Y hay que hacer el diagnóstico de la generación que vamos a educar. La generación actual es una
generación demasiado segura de sí misma; no vacila, tiene fe en lo que proyecta, en lo que concibe,
en lo que anhela; pero carece de entusiasmo para uncirse al yugo de la tarea y de continuidad
para llevarla a término.
Hay que crear un hombre nuevo. La pretensión así enunciada parecerá excesiva, pero se trata de
una necesidad urgente. Hay que crear un nuevo tipo de hombre, un hombre americano capaz de
proyectar y realizar las próximas etapas futuras de la historia. La imagen de ese mundo nuevo
que va a ser América no le puede venir al hombre ni de Grecia ni de Roma, sino de sí mismo. El
camino que conduce a la busca de América empieza y acaba en cada uno de los americanos.
En un mundo en el que han triunfado los valores económicos, la educación tendrá que inyectar en
el alumno valores espirituales. Si va a ser banquero, la escuela no le enseñará a redactar una letra
de cambio sino a crear una nueva economía monetaria, más justa, más equitativa, mejor. Si va a
ser maquinista, no le enseñará a armar y desarmar un motor, sino a inyectar espíritu en la
máquina para acabar con lo que el maquinismo tiene de dominador o de precario. Hay que
enseñarle las grandes disciplinas de la cultura, pero la cultura tiene que ser vital. La enseñanza no
puede ser por más tiempo un reino de palabras vacías. Dado el hecho de la vida, la escuela no lo
admitirá como inexorable, no se someterá a él sino que hallará su compensación para reformarlo y
transformarlo en otro mejor. No hay que partir del escepticismo de que "el mundo es así". Sí; es así,
pero puede ser de otro modo. El maestro no debe ser un hombre escéptico. Tiene que creer en las
posibilidades humanas: en la posibilidad de autocreación.
Frente a un mundo en el que todo cambia, tendrá que preocuparse de instaurar en la mente del
alumno valores eternos. Frente al movimiento perenne, que es el rasgo de la decadencia de
Europa en la Edad Moderna, la quietud. Frente a la velocidad infecunda, la meditación fértil. Hay
que producir el acuerdo consigo mismo. Los hombres viven hoy en desacuerdo perenne. Profesan
la paz y hacen la guerra. Desprecian el poderío y se matan por conseguirlo.

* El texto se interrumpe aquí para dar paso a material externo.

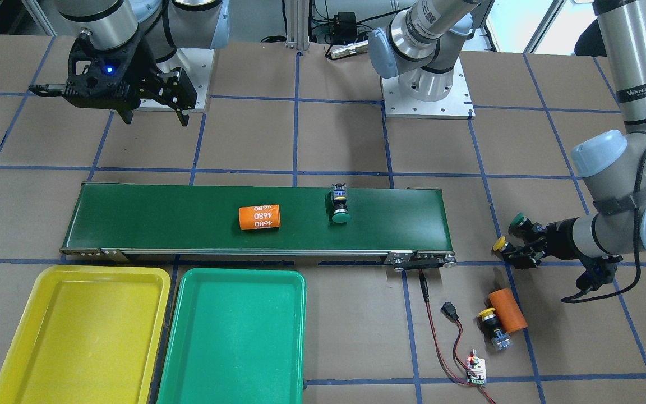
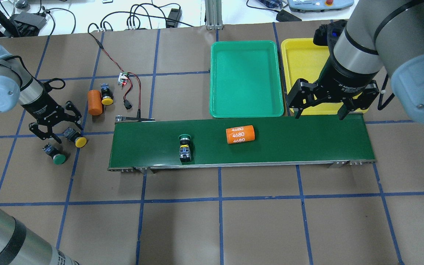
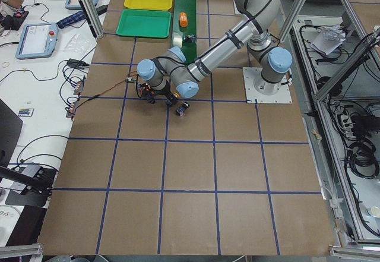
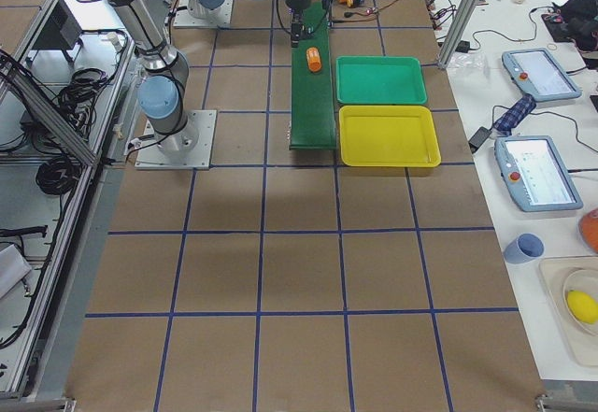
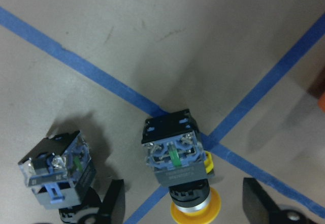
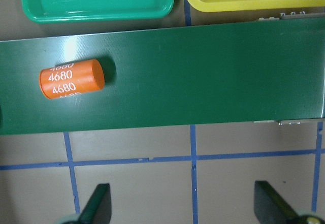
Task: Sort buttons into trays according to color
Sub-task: 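Grasp a yellow-capped button with the left gripper while right approaches belt, then place the yellow-capped button on the belt while right reaches green button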
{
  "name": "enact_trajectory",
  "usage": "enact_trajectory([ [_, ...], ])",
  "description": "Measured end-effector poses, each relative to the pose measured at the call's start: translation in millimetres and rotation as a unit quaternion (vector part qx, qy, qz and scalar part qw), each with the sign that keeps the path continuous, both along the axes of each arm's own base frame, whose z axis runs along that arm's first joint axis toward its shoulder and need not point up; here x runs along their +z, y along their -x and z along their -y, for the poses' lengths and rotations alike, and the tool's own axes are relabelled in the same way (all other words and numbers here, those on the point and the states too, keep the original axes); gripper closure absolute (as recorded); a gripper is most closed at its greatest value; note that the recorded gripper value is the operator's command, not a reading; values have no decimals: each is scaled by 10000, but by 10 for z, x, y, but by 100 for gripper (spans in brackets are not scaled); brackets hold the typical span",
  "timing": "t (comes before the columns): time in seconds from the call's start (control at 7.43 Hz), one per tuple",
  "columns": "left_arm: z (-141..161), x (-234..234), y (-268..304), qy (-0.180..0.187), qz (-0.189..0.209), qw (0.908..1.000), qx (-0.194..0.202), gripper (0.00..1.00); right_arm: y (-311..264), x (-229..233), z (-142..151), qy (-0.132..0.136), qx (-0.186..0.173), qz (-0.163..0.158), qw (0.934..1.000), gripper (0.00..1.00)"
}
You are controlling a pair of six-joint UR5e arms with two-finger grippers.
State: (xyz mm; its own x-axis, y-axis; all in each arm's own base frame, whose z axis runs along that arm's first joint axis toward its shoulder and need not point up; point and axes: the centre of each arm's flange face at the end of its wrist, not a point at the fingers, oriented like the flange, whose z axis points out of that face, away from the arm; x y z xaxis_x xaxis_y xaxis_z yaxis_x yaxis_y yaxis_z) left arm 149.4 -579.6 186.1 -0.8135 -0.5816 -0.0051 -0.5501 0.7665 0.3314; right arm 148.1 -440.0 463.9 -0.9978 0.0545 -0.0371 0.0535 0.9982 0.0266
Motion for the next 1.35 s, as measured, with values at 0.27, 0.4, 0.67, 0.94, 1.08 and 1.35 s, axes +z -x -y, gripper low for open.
enact_trajectory([
  [0.27, -15, -66, 11, 12, -5, 10000, -47, 22, -64, -105, 139, 98, 61, 4, 9999, 0],
  [0.4, -5, -103, 4, 32, 4, 10000, -48, 36, -108, -155, 166, 72, 99, 7, 9999, 0],
  [0.67, 26, -162, -13, 102, 30, 9999, -42, 82, -151, -244, 183, 46, 116, 11, 9999, 0],
  [0.94, 47, -162, -5, 165, 45, 9998, -49, 100, -188, -339, 186, 73, 70, 59, 9999, 0],
  [1.08, 63, -102, 15, 224, 69, 9997, -67, 100, -218, -360, 187, 82, 56, 143, 9998, 0],
  [1.35, 100, 156, 45, 421, 164, 9989, -116, 98, -248, -400, 185, 61, 31, 260, 9996, 0],
])
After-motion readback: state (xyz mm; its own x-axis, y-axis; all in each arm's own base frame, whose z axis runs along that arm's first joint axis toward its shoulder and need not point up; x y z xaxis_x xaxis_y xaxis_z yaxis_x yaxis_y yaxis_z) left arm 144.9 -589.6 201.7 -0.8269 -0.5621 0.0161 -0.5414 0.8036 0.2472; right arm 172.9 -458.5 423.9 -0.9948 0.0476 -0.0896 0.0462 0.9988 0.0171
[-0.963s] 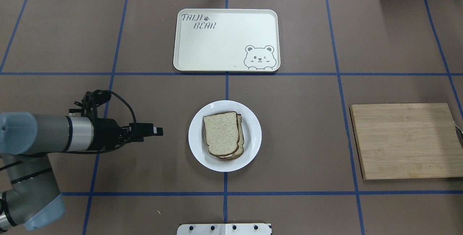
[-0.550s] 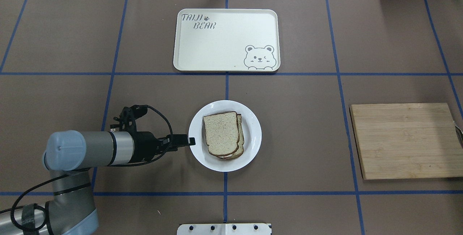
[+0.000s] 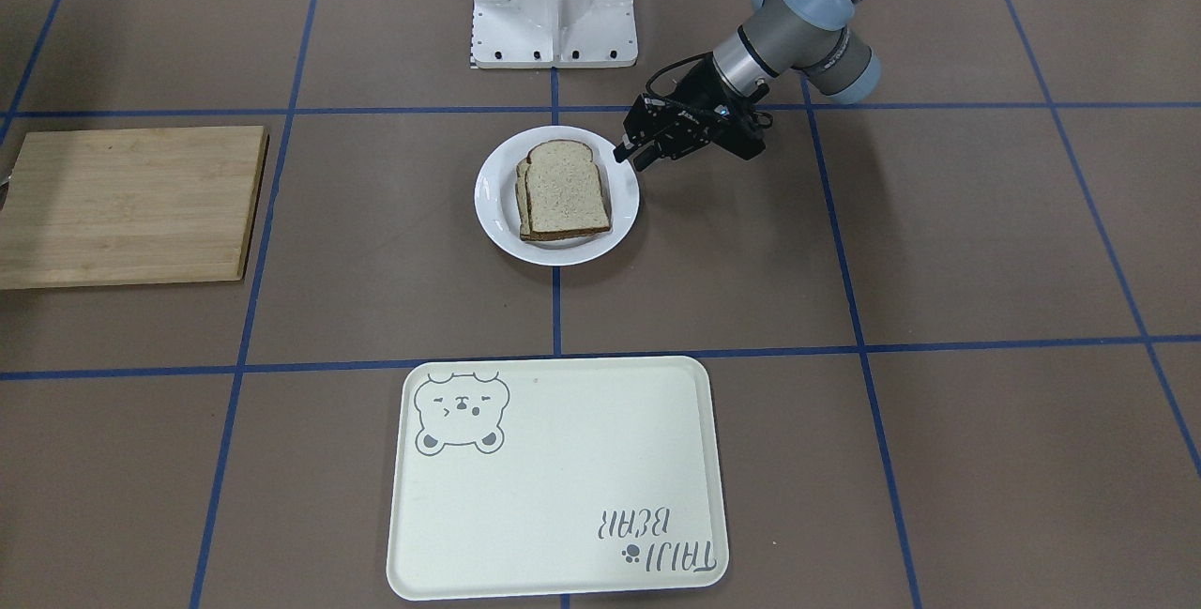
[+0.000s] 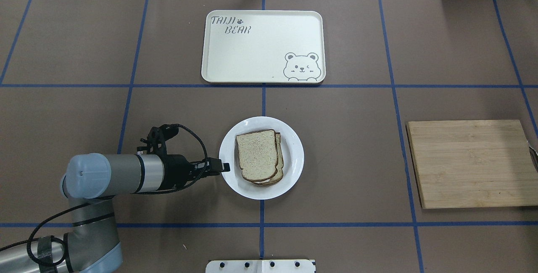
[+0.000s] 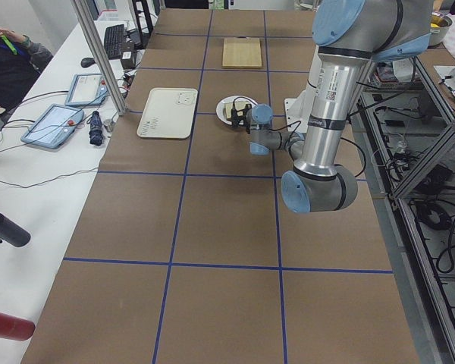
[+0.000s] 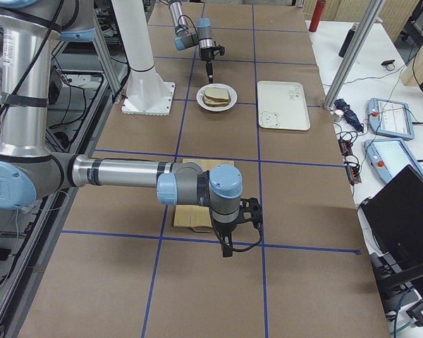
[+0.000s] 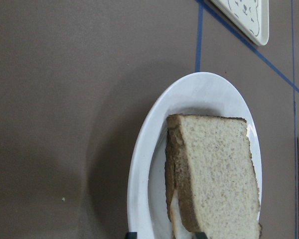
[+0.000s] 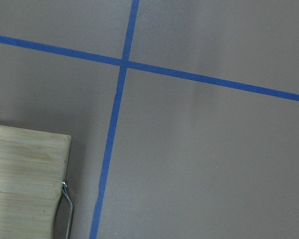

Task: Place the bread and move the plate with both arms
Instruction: 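Move the left gripper toward the plate rim nearest it, then grip the white plate rim with the left gripper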

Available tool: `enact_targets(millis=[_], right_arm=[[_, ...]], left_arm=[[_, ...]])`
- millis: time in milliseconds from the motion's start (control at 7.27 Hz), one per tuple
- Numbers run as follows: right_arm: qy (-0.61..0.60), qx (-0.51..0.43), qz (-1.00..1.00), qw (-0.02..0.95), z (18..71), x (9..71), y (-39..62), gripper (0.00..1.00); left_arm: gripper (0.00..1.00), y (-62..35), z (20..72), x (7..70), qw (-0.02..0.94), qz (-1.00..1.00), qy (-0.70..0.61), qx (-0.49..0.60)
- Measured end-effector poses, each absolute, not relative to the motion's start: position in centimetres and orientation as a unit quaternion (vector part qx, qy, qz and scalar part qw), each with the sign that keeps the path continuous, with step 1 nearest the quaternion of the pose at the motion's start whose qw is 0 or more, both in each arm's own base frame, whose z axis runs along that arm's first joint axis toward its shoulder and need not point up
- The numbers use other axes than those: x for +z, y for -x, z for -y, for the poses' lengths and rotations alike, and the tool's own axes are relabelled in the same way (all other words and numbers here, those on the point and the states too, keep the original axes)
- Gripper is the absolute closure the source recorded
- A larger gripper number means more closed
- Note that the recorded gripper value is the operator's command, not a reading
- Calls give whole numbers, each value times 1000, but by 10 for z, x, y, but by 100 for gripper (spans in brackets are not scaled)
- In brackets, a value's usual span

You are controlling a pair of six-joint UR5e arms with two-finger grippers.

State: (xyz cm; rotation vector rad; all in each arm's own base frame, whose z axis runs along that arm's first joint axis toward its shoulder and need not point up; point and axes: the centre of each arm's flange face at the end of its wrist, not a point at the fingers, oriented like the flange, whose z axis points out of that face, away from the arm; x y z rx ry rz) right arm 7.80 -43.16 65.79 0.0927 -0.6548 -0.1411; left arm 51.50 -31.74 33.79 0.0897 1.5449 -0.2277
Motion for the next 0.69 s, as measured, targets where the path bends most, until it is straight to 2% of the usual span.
enact_targets(millis=[550,688], right_arm=[[-46,-70,320,944,431,659,-78,0],[-46,-70,320,944,431,659,-78,0]], left_arm=[[58,-523,321,343,710,-694,-32,-115],[66,-530,324,341,708,-695,-26,-121]])
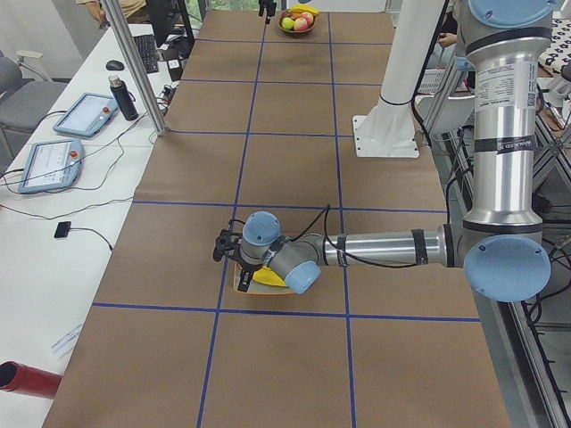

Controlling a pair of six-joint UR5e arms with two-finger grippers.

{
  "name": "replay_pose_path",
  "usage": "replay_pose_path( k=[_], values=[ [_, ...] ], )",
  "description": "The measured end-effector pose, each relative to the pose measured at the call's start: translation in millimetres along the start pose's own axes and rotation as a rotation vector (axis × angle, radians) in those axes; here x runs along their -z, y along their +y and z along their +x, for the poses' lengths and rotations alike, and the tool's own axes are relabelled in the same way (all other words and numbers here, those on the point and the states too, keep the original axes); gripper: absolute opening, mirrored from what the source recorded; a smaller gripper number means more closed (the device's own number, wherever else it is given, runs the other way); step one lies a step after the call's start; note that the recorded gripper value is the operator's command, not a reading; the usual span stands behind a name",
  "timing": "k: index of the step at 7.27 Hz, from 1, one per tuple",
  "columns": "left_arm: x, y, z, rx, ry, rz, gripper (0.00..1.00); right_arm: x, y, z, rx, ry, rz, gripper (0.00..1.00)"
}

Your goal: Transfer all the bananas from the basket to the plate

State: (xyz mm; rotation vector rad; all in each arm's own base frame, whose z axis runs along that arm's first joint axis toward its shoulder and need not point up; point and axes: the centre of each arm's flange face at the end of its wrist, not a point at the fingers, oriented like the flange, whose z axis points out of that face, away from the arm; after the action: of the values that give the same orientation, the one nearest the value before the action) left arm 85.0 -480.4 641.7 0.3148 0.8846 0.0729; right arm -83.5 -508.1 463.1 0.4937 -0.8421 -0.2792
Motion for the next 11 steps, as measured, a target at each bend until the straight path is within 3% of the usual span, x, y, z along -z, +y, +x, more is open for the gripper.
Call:
replay_pose_path(
  k=[2,4,7,11],
  values=[
    [15.3,-7.8,23.7,-0.024,0.062,0.01,1.0,1.1,12.2,11.7,0.005,0.01,-0.011,1.0],
    [23.1,-11.3,34.5,-0.038,0.085,0.019,1.0,2.9,44.0,71.4,0.039,0.035,-0.048,1.0],
    [32.2,-12.4,42.7,-0.053,0.095,0.036,1.0,14.5,149.6,221.7,-0.072,0.066,-0.11,1.0],
    [36.5,-11.4,45.2,-0.064,0.094,0.049,1.0,13.5,274.3,311.7,-0.268,0.253,-0.237,0.97]
  ],
)
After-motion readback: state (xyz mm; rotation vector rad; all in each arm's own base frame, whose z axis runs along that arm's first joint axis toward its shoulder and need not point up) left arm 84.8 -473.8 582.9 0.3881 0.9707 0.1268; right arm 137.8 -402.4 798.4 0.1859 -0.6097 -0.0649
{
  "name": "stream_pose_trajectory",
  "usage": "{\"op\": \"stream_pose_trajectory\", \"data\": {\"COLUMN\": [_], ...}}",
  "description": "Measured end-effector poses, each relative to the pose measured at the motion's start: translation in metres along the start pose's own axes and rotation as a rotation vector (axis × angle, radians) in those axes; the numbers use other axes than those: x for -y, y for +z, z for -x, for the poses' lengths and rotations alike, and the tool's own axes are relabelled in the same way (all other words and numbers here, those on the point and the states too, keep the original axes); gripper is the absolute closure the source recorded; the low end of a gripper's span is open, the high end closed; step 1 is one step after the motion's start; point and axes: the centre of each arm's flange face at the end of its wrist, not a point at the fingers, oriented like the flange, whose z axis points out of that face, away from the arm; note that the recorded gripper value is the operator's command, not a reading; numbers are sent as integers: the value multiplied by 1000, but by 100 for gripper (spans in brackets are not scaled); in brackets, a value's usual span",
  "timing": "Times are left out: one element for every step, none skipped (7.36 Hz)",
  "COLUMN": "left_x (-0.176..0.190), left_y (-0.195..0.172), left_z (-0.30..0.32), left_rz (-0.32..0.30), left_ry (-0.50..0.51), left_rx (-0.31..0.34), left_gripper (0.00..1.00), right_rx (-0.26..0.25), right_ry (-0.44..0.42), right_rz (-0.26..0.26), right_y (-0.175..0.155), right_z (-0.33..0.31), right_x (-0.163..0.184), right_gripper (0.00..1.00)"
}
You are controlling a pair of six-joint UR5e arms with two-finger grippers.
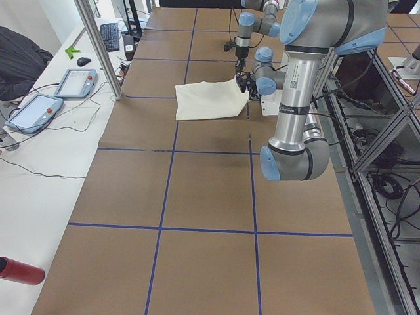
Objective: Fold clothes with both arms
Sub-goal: 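Lift the near edge with both grippers and fold it away from the robot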
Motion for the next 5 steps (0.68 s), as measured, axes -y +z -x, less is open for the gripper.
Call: {"op": "stream_pose_trajectory", "data": {"left_x": [33, 68, 103, 134, 159], "left_y": [4, 8, 12, 19, 27], "left_z": [-17, -28, -39, -51, -65], "left_rz": [-26, -62, -105, -140, -165], "left_ry": [-6, -24, -45, -57, -61], "left_rx": [6, 14, 22, 34, 46], "left_gripper": [100, 100, 100, 100, 100], "right_rx": [-1, -11, -28, -46, -61], "right_ry": [24, 50, 79, 105, 123], "right_rz": [-16, -36, -52, -63, -72], "right_y": [6, 15, 25, 34, 41], "right_z": [18, 37, 56, 70, 81], "right_x": [29, 60, 90, 114, 132], "right_gripper": [100, 100, 100, 100, 100]}}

Creen en la justicia y
practican la violencia. Pretenden afirmar a Dios y lo niegan en sus obras. Ensalzan la caridad y
viven en la avaricia. La Edad Moderna ha creado una vida hipócrita, sin autenticidad. Eso es
precisamente lo que tiene que corregir, que modificar la educación. Es un problema de vida o
muerte. Es un problema de ser o no ser.